Eventually the full weight of the water will force its way through the blocked river mouth, but in the meantime everyone waits in the flooded landscape. The spoonies wait for their breeding territories to appear from beneath the marshes. The villagers wait to catch the spawning salmon that are building up offshore. The salmon run is their main source of protein for the year and their main source of income.

June 13th is a key date. If the river hasn’t freed itself by then, the local administration come and clear the blockage. But last year, the local fishermen got fed up waiting and took matters into their own hands, physically clearing the river mouth by hand. This winter they drove a bulldozer our across the spit while the ice was at its thickest and strongest, so that it was in place ready to be used to reopen the river. But even so this year’s flooding has been as extensive as I’ve ever seen it. It’s hard going for us as we survey the birds. The marshy areas are impassable, unless we borrow a monster truck (!) from our host, Roman. On foot we’re forced to take big detours to reach known spoony territories – I’ve been doing 20km round trips some days, which is keeping me fit!

It’s hard for the birds too, because a lot of the usual spots are underwater. The first spoony turned up on June 3rd this year while the low-lying marshes were completely flooded. These first arrivals have to head for territories in the moraine hills to pair up and get down to business. With fewer territories we’ve noticed is that the unpaired birds have been moving about a lot more than in drier years, as they try to be in the right spot at the right time as the waters recede.

I love getting these little insights into the lives of these spoon-billed sandpipers and building up a picture of how they cope in this wild and elemental landscape.
The good news is that it looks like it will be a good breeding season for the spoonies at Meinypil’gyno, despite these early disruptions. A healthy number of birds have returned already and about eleven pairs so far have settled down already.
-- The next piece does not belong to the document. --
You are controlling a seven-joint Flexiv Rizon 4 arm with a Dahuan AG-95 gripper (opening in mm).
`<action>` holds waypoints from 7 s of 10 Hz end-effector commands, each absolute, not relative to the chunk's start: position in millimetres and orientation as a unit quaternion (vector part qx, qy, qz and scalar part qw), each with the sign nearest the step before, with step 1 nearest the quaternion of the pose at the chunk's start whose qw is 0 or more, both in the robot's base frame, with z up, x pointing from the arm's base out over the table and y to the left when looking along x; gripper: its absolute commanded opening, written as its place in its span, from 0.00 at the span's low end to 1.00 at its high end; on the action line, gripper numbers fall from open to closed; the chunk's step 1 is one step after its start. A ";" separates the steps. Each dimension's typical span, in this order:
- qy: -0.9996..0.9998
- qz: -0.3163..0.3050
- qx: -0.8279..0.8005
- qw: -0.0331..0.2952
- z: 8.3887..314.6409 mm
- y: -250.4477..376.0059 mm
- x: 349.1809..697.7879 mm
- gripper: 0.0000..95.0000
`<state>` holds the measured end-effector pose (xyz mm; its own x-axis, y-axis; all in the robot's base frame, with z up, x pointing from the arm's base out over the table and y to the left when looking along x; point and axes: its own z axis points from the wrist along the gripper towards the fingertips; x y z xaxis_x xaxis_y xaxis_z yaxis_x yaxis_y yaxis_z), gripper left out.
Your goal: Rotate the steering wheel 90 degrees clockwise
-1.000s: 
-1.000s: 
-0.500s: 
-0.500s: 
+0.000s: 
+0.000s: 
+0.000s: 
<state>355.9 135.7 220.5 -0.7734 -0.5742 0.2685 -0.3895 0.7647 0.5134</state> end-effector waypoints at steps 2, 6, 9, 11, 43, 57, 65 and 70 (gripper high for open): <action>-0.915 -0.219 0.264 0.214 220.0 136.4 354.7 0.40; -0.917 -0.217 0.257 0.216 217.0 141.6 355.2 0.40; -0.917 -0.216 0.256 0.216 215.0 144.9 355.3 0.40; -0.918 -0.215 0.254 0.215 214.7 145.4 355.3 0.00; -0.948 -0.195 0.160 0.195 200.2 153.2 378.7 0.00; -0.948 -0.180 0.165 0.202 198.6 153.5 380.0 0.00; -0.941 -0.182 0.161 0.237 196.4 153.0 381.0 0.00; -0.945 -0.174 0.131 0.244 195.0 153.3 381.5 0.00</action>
This is looking much better than a few years ago when numbers were falling by about a quarter each year.

What we’re really celebrating is that among the spoonies we’ve surveyed, there are several ‘headstarted’ birds – ones that I hand-reared in past summers as part of our work here. They have now returned to breed themselves. It’s a huge relief that they have made it, alongside their kin that were hatched and reared by their natural parents.
We always suspected that they would because so much of spoon-billed sandpipers’ lives is innate and instinctual, but headstarting is at the more radical end of conservation and spoon-billed sandpipers are quite unique.

Incredibly the young birds first set off on their amazing 16,000 km round trip at less than one month old. Both parents have already left, leaving them with just the company of other similarly aged and inexperienced birds. They make it all the way to the estuaries of Myanmar, Bangladesh and Thailand on instinct. And two years later they manage find their way back here in the hope of finding a mate of their own and starting the cycle again. It’s an incredible thing to experience.